◆ **The task**
The following data has a line with "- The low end" and a line with "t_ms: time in". Write out exactly those lines and all the lines between them.
*** Dataset records Section Begins ***
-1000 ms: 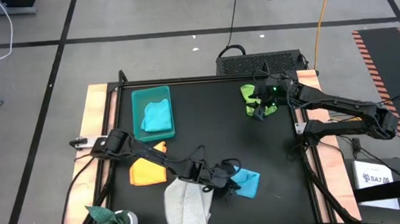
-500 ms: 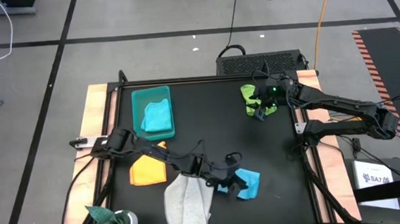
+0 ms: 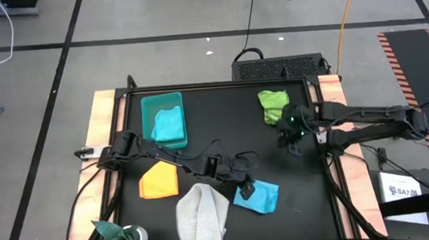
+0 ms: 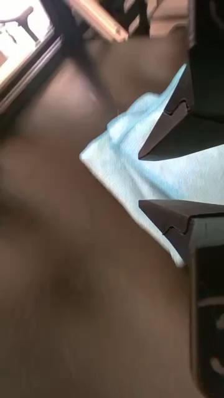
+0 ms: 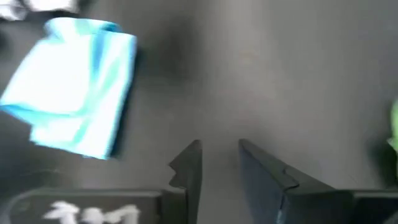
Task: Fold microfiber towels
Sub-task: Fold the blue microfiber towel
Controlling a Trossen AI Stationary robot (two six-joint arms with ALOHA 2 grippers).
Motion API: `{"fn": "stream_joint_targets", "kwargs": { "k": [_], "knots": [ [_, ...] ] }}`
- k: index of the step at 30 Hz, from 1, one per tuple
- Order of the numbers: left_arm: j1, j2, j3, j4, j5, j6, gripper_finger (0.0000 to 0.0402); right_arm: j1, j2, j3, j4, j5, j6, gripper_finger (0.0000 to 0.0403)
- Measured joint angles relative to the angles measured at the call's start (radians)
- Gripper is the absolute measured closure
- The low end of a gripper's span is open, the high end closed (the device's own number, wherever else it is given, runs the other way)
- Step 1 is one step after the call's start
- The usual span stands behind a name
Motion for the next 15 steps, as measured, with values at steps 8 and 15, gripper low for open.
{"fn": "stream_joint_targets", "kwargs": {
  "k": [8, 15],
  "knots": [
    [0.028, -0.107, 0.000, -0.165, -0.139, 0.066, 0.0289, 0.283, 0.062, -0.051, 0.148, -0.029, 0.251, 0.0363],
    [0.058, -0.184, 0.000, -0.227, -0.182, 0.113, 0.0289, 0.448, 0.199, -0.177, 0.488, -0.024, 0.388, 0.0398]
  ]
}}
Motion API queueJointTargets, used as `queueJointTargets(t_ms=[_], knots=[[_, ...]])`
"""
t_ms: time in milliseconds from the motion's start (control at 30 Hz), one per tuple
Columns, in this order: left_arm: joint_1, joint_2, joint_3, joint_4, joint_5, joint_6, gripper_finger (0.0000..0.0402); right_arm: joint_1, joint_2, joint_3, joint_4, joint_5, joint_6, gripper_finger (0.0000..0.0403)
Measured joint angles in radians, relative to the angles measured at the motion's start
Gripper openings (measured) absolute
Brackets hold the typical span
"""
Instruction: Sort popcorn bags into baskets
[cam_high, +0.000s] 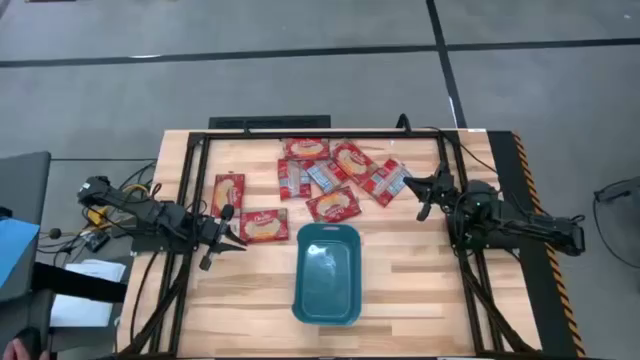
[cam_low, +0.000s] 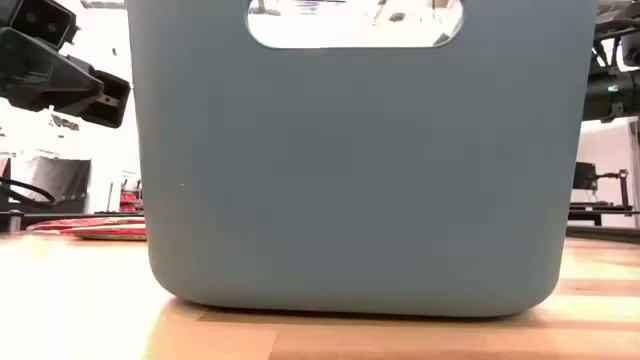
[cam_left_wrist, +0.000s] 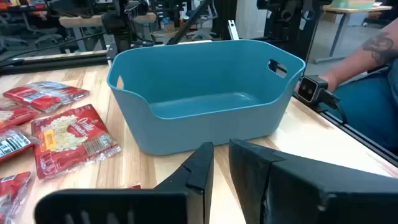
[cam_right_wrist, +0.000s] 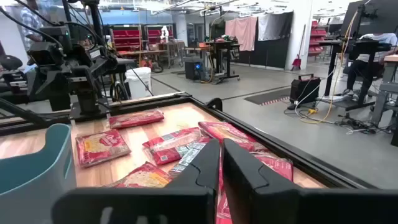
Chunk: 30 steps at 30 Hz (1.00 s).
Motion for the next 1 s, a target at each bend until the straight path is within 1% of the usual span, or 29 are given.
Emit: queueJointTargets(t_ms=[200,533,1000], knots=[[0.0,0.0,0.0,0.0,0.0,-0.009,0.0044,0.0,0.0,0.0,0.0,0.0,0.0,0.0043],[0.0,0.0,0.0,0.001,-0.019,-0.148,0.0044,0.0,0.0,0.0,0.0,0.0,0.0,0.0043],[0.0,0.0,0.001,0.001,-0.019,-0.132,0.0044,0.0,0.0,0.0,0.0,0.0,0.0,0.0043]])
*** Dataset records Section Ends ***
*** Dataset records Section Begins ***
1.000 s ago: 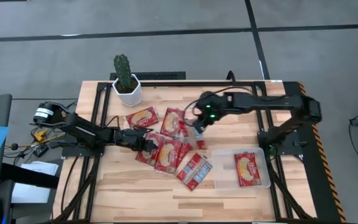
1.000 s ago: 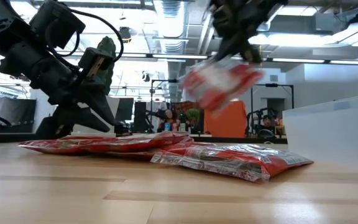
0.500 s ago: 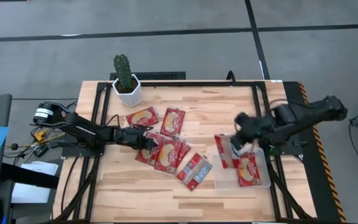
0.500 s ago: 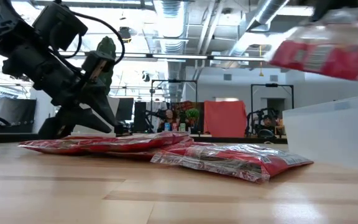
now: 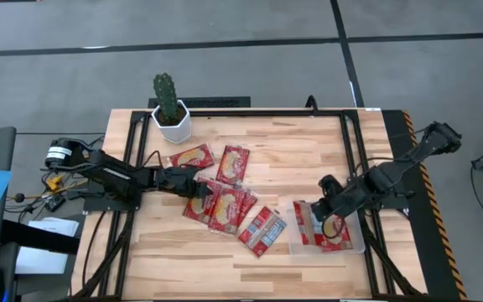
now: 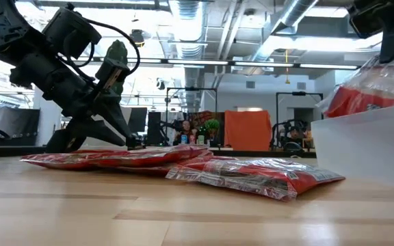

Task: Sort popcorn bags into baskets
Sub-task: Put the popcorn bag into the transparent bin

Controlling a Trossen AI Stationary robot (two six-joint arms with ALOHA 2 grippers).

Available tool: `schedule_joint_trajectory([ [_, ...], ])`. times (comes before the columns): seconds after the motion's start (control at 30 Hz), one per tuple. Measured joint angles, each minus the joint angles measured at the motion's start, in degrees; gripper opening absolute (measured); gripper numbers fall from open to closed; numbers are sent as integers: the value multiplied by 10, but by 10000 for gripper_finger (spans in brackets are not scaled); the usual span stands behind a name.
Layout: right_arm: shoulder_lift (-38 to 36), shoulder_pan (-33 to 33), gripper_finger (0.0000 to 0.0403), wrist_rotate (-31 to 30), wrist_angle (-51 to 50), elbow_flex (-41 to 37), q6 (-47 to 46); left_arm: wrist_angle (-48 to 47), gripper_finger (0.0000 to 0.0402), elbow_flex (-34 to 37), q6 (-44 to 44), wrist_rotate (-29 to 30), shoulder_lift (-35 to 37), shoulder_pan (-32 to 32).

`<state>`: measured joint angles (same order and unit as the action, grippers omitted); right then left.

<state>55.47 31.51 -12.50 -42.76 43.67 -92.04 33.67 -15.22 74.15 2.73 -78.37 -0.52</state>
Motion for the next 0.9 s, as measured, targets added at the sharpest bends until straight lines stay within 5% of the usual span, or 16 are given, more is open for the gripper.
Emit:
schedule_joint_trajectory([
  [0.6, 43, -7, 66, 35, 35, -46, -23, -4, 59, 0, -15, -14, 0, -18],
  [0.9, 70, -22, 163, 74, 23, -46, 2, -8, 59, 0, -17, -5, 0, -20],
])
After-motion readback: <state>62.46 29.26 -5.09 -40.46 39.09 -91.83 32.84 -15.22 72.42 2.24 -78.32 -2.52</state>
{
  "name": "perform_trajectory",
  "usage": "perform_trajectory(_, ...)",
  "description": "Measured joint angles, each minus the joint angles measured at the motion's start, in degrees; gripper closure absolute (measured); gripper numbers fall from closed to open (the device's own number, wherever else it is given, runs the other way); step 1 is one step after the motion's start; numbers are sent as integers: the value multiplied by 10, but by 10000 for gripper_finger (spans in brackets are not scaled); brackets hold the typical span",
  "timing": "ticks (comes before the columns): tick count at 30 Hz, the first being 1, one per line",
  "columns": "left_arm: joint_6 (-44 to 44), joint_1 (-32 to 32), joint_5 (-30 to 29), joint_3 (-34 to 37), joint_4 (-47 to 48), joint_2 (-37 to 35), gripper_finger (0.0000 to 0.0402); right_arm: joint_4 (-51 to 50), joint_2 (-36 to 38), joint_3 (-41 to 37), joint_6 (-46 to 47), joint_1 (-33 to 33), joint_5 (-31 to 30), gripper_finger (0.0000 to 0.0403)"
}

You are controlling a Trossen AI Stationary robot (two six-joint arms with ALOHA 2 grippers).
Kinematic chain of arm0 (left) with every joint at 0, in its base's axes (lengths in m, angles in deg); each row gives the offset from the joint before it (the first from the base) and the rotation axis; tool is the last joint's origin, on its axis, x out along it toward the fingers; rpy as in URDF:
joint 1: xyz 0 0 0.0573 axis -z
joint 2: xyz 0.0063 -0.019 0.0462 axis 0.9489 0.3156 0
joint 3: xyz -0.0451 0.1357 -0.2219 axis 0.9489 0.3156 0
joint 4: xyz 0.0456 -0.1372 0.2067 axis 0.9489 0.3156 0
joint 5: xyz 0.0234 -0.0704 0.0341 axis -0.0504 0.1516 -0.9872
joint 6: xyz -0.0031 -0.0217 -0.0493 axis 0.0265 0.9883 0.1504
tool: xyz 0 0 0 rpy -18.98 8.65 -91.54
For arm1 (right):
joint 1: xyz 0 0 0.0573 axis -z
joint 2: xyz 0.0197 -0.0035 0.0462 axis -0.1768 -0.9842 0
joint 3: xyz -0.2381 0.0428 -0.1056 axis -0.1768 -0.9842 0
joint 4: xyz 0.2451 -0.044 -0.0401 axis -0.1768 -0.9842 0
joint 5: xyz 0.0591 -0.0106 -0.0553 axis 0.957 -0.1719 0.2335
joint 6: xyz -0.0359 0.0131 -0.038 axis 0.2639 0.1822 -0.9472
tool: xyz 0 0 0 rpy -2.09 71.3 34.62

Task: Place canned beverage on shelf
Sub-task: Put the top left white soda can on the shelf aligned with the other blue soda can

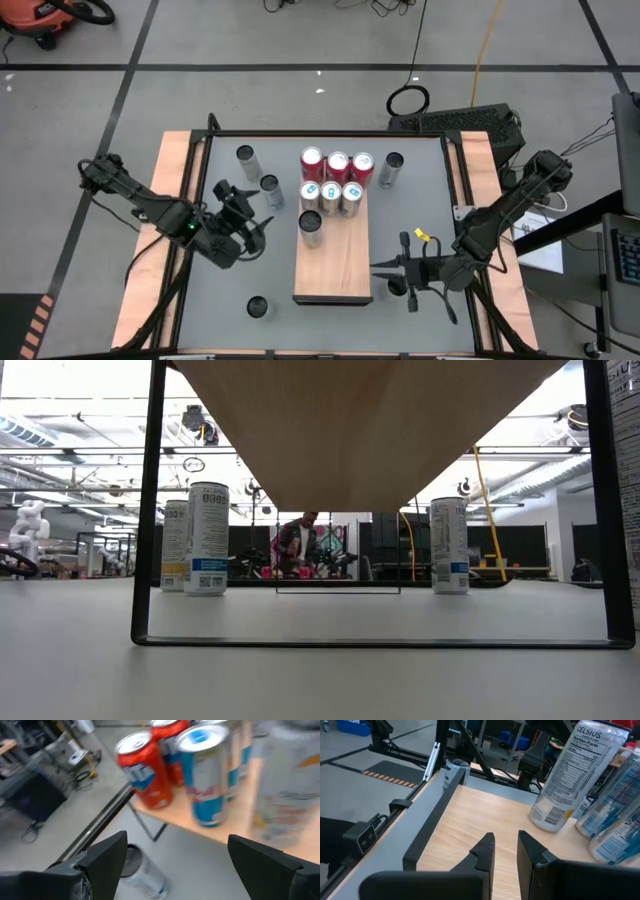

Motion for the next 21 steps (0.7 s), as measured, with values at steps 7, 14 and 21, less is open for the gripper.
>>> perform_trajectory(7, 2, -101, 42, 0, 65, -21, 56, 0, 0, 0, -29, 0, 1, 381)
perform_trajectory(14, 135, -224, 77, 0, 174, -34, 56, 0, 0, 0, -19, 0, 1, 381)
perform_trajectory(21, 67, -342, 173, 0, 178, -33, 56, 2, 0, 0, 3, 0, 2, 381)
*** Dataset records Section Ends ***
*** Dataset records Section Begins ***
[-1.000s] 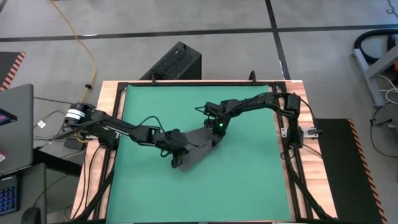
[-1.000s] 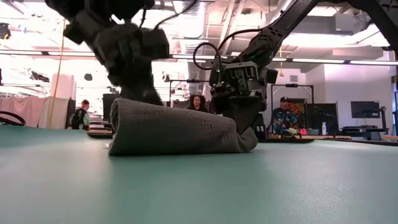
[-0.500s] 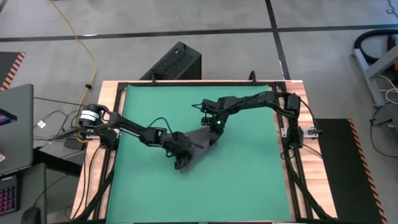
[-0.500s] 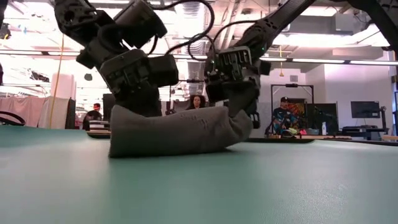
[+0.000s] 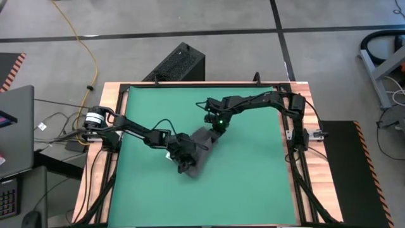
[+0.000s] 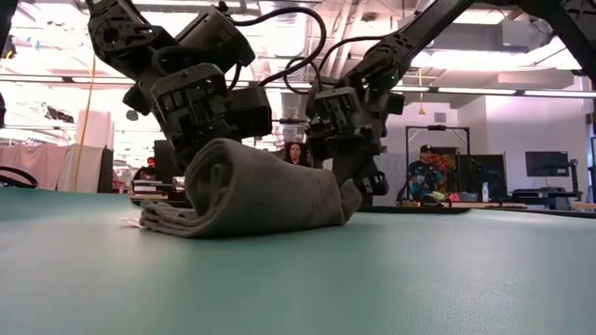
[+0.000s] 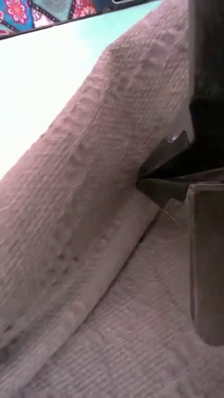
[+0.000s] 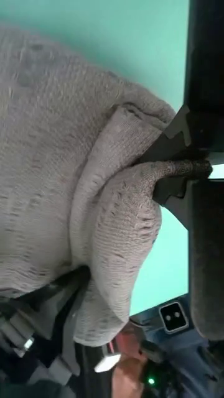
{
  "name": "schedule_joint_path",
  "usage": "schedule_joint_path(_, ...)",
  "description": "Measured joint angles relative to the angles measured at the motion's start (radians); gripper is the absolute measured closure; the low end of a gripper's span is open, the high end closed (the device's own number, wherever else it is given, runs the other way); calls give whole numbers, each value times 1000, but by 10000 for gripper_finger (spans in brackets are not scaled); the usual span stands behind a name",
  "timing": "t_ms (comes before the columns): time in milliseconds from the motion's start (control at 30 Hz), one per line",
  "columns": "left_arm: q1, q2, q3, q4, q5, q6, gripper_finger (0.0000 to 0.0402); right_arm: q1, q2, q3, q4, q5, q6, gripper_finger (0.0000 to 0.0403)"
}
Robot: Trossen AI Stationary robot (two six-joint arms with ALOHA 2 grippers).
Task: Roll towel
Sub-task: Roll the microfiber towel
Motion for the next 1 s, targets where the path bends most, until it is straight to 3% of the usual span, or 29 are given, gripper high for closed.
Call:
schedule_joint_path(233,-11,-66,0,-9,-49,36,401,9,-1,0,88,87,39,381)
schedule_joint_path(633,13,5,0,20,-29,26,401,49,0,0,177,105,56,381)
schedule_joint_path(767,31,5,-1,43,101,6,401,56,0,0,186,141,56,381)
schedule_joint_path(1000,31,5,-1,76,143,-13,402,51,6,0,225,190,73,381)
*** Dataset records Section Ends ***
◆ **Answer to this problem**
- The low end of a gripper's span is open, the high end closed (the device's own number, wherever else it is given, runs the other way)
- Step 1 is one step after the call's start
- The usual span stands behind a name
Motion for the next 15 steps, as measured, with values at steps 8 and 15, gripper low for open.
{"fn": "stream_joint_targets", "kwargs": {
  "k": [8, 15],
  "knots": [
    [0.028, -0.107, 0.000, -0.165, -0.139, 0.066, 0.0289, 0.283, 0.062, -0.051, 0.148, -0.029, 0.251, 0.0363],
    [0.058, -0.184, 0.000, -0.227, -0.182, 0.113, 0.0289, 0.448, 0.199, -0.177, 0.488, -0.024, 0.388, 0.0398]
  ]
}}
Motion API queueJointTargets, used as `queueJointTargets(t_ms=[_], knots=[[_, ...]])`
"""
t_ms: time in milliseconds from the motion's start (control at 30 Hz), one per tuple

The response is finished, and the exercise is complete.